Водитель лежит на руле. Это первое, что Юнас видит, когда открывает дверь автобуса. Она тут же скользит, когда Юнас просовывает пальцы под край, послушно отъезжает в сторону, и там, внутри, лежит молодой человек, полуоткрытые глаза, струя крови, стекающая из раны на виске, осколок стекла застрял над правым ухом. Одна рука на приборной доске, вытянутая и открытая, словно он еще на что-то надеется; Юнас прикладывает пальцы к внутренней стороне запястья, он не хочет сдаваться, но, конечно, пульс не прощупывается. Звук сирен становится громче, машины теперь должны быть уже у подножия горы; Юнас снова выпрямляется, видит кровь на своих руках, и тут, обернувшись, он замечает ребенка. Малыш сидит, пристегнутый в детском кресле. Пухлый светло-голубой сверток, возможно, ребенку около двух лет, глаза широко распахнуты, он смотрит на Юнаса, затаившего дыхание, и даже сквозь звук сирен Юнас чувствует, как мальчик дрожит.
— Привет, — говорит Юнас. — А ты тут сидишь, да?
Мальчик смотрит на него без выражения, на щеках заметны дорожки слез, словно обезвоженные русла рек.
— Теперь мы тебя вытащим, — продолжает Юнас, — ладно?
Он делает осторожный шаг вперед. Малыш молча взирает на Юнаса, когда тот протягивает руки к пряжке ремня безопасности, раздается тихий щелчок, когда ремень отстегивается и высвобождает плечи мальчика.
— Чешется? — Юнас кивает на волдыри на лбу, один из них вздувшийся и наполненный жидкостью, два других покрыты корочкой и уже подсыхают. — Бо-бо, да?
Мальчик смотрит на него пустым взглядом, наверное, у него температура, думает Юнас, если не серьезные травмы. И вот уже настойчиво воют сирены, уже совсем близко и маячки — мигалка скорой помощи и крутящийся синий фонарь полицейской машины, мальчик поворачивается к окну.

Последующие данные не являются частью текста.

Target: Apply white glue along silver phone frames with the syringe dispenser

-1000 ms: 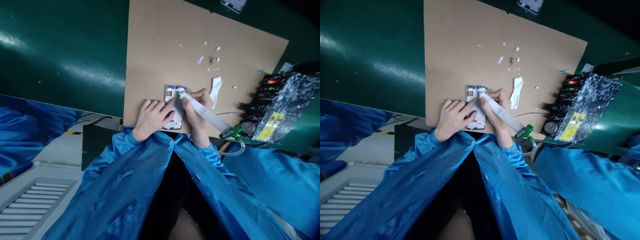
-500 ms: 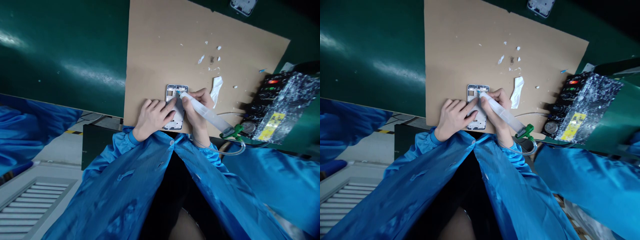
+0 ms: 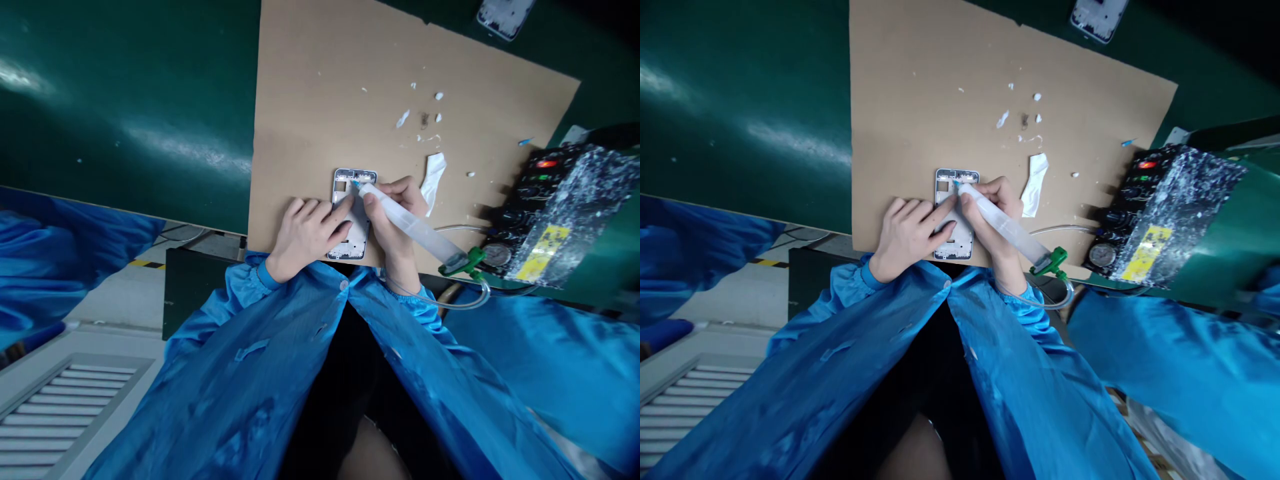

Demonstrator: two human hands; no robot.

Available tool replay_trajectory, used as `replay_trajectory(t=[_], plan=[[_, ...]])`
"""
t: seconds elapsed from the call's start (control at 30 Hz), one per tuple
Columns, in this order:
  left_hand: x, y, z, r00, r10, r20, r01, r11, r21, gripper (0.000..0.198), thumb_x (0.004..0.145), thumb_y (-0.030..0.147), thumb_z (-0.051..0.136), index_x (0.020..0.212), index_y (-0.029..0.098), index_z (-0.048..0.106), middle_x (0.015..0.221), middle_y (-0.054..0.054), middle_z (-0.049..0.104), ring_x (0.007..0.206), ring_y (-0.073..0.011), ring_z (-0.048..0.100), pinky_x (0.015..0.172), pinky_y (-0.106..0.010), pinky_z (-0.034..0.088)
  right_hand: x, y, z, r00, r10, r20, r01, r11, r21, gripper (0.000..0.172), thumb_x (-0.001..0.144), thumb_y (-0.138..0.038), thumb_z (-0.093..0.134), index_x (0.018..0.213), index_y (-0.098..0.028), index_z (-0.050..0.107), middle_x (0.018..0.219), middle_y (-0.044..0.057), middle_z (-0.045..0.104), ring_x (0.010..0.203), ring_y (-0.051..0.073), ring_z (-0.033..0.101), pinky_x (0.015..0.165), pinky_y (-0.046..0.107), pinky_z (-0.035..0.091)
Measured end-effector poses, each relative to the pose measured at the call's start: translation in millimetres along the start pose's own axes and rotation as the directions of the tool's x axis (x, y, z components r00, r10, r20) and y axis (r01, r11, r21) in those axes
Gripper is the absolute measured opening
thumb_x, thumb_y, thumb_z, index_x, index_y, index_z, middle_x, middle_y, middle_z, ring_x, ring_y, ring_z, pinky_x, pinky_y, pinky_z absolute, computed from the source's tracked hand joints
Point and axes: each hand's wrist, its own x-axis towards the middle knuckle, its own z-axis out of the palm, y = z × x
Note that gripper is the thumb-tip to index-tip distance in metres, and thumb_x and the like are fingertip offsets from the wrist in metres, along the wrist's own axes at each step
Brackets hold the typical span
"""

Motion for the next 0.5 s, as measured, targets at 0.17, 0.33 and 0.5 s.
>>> replay_trajectory(t=[0.17, 0.33, 0.5], plan=[[-0.6, 0.0, -0.2, 0.999, 0.026, -0.045, -0.024, 0.999, 0.036, 0.050, 0.128, 0.046, 0.050, 0.162, 0.021, 0.076, 0.101, -0.009, 0.080, 0.098, -0.0250, 0.072, 0.087, -0.046, 0.041, -0.6, 0.3, -0.6, 1.000, 0.005, -0.006, -0.005, 0.999, -0.052, 0.040, 0.101, -0.063, 0.088, 0.106, -0.027, 0.073, 0.095, 0.002, 0.076, 0.077, 0.017, 0.066, 0.068, 0.036, 0.063], [-1.0, -0.3, -0.2, 1.000, 0.009, -0.007, -0.009, 1.000, 0.013, 0.051, 0.128, 0.046, 0.049, 0.164, 0.022, 0.075, 0.103, -0.009, 0.080, 0.101, -0.0256, 0.073, 0.088, -0.046, 0.042, 0.2, -1.6, -0.4, 1.000, -0.005, -0.014, 0.004, 0.999, -0.047, 0.041, 0.101, -0.065, 0.088, 0.105, -0.027, 0.074, 0.096, 0.002, 0.077, 0.077, 0.017, 0.066, 0.066, 0.035, 0.061], [-0.1, 0.3, -1.2, 1.000, 0.004, 0.011, -0.004, 1.000, 0.007, 0.052, 0.128, 0.047, 0.047, 0.165, 0.022, 0.074, 0.104, -0.010, 0.079, 0.102, -0.0264, 0.073, 0.089, -0.046, 0.042, 0.6, -1.5, -0.5, 0.999, 0.026, -0.019, -0.027, 0.999, -0.035, 0.040, 0.099, -0.065, 0.089, 0.105, -0.028, 0.075, 0.096, 0.002, 0.076, 0.077, 0.018, 0.068, 0.066, 0.037, 0.063]])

— Бо-бо, — говорит он. — Бо-бо-масина.
Он тяжелее, чем кажется, плотный и упитанный, Юнас осторожно берет его из детского кресла, прижимая к себе. Сирены снаружи умолкают, эхо повисает в пустоте, хлопают автомобильные двери, слышатся голоса, громче всех кричит женщина, когда Юнас несет мальчика к двери, пытаясь не смотреть в сторону мертвого водителя, он видит ее, — молодая женщина, выпрыгивающая с заднего сиденья легкового автомобиля, который остановился за машинами скорой помощи, машет руками в сторону автобуса, за ней спешит полицейский, он что-то решительно говорит, хватая ее за руки, пытаясь остановить.
— Мама, — произносит мальчик.
— Да, — соглашается Юнас, — теперь идем к маме.

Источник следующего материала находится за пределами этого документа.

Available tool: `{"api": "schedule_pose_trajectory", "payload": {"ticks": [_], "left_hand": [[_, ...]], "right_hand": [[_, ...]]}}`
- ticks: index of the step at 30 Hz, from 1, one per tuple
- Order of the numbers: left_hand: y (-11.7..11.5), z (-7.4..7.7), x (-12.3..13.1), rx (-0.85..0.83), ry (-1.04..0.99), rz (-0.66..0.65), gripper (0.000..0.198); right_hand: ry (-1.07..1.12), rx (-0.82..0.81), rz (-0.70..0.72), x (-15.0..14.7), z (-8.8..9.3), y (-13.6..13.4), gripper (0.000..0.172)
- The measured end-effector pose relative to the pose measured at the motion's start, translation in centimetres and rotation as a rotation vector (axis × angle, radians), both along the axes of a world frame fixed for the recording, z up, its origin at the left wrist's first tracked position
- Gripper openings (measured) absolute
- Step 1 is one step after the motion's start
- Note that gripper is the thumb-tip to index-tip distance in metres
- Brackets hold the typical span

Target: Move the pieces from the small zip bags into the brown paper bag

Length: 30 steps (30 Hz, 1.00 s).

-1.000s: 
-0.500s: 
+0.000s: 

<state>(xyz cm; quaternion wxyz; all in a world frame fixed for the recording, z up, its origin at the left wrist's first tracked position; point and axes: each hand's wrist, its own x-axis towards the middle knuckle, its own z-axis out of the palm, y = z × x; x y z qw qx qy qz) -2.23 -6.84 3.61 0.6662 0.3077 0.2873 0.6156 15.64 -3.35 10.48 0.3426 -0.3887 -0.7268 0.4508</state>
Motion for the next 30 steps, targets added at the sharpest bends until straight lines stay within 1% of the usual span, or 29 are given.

Он осторожно несет ребенка над ступенями автобуса, мальчик живой и теплый, пухлые ручки обхватывают Юнаса за шею, они спускаются с последней ступени на землю, где начинающийся дождь расползается разрозненными пятнами на асфальте, Юнас кладет руку на покрытую пушком головку, а затем раздается крик женщины у машины и полицейского, который больше не может сдерживать ее. А мальчик поворачивает голову и начинает смеяться; он перебирает ногами, как радостная виляющая хвостом собака, восторженно выбрасывает вверх ручки, а затем Юнас протягивает его, передает на руки матери, которая убеждается, что это он — ее мальчик, живой и невредимый, и со слезами прижимает его к себе.

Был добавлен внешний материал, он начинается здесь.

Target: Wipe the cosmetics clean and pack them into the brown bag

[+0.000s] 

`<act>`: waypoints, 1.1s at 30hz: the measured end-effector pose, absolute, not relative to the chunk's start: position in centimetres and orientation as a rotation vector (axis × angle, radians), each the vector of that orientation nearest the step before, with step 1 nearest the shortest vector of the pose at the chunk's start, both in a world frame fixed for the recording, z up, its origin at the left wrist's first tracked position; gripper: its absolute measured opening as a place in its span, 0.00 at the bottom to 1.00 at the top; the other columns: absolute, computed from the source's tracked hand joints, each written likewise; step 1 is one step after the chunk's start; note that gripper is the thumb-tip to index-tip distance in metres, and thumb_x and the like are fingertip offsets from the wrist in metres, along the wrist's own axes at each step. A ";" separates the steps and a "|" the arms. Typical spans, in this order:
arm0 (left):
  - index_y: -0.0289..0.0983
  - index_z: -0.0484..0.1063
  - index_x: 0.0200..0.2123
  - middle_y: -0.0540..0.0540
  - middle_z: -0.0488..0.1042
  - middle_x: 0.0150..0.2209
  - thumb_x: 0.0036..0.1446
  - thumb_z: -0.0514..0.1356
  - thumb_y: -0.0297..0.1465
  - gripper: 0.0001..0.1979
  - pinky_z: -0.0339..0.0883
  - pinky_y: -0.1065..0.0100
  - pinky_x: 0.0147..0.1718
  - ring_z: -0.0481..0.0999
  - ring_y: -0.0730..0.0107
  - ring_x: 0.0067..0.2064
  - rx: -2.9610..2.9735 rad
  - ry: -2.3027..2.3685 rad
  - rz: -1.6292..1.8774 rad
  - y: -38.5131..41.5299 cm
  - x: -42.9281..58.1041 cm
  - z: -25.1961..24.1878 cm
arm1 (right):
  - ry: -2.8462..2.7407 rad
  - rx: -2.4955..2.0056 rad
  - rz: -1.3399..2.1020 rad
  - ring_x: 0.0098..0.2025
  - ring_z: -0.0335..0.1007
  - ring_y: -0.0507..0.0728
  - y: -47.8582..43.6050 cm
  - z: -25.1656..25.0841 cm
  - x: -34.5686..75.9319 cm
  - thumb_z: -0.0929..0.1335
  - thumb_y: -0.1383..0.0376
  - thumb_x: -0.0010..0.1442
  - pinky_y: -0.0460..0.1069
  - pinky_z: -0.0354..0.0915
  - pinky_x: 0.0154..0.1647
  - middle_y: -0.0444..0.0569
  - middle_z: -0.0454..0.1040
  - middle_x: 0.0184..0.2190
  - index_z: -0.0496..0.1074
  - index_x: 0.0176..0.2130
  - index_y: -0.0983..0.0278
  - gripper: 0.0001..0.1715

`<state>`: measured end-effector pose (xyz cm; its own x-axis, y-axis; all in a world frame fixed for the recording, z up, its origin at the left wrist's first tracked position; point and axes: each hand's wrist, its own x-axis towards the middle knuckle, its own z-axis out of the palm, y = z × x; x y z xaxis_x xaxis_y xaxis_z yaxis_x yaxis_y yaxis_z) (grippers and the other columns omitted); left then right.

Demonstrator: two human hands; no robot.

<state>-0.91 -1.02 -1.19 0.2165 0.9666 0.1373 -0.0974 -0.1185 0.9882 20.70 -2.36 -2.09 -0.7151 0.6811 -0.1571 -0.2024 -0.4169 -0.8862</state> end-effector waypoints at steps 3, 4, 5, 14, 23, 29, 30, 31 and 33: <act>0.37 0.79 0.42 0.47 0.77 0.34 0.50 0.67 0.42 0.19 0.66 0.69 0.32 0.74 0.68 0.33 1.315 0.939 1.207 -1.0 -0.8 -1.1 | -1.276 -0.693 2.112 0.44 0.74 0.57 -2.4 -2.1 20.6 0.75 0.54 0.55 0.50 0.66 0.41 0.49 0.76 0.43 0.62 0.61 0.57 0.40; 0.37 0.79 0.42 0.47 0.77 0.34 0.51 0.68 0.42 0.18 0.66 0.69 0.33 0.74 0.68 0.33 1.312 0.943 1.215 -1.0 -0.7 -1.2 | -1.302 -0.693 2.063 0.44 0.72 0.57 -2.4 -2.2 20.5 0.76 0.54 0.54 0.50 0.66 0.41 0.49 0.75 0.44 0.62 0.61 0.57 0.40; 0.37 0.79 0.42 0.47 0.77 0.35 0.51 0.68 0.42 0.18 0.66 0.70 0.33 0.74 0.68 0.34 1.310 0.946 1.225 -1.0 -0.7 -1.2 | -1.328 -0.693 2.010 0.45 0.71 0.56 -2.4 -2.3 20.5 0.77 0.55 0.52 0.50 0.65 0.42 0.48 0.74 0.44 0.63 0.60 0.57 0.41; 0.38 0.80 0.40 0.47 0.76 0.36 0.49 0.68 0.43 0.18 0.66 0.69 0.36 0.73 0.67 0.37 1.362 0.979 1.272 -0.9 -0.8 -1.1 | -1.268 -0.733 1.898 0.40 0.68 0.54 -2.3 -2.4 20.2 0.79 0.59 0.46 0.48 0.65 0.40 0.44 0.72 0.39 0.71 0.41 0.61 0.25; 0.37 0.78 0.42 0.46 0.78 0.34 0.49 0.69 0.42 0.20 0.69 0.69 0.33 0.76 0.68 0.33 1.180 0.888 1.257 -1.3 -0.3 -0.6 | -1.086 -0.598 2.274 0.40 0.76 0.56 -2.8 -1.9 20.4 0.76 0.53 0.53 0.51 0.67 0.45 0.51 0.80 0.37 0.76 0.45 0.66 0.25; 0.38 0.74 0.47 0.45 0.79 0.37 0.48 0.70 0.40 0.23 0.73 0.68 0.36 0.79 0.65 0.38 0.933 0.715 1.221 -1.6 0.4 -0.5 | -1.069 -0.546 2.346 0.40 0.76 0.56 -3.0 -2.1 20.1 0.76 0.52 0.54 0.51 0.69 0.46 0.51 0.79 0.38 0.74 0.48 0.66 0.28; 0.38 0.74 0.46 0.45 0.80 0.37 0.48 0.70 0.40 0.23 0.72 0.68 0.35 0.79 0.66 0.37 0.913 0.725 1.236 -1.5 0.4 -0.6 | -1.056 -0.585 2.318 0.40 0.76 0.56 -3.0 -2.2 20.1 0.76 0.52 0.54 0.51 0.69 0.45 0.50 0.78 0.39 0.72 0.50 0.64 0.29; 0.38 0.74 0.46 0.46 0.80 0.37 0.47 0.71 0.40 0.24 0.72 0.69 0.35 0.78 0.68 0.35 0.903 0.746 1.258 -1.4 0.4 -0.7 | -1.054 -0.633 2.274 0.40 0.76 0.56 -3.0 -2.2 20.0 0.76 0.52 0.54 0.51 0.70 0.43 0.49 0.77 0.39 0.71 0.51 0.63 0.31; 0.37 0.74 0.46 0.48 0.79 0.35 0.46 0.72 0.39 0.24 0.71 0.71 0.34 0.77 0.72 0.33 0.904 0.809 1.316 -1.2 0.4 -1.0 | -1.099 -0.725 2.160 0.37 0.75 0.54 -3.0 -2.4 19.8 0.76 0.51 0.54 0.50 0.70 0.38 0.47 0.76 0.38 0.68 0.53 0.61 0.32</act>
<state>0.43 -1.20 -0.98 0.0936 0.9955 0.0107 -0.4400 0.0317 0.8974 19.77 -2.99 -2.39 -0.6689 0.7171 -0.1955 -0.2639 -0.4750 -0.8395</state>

Юнасу приходится взять себя в руки. Он отворачивается и, когда отходит в сторонку, пытаясь совладать с дрожью в руках, обнаруживает, что там кто-то стоит, какая-то фигура. Вдалеке, у закрытого магазина, на смотровой площадке на повороте, откуда все видно как на ладони, стоит она. Сначала, когда Юнас замечает только рыжие волосы, торчащие на затылке, он думает, что это Ингеборга; затем фигура оборачивается, и он понимает, что это кто-то другой, подросток.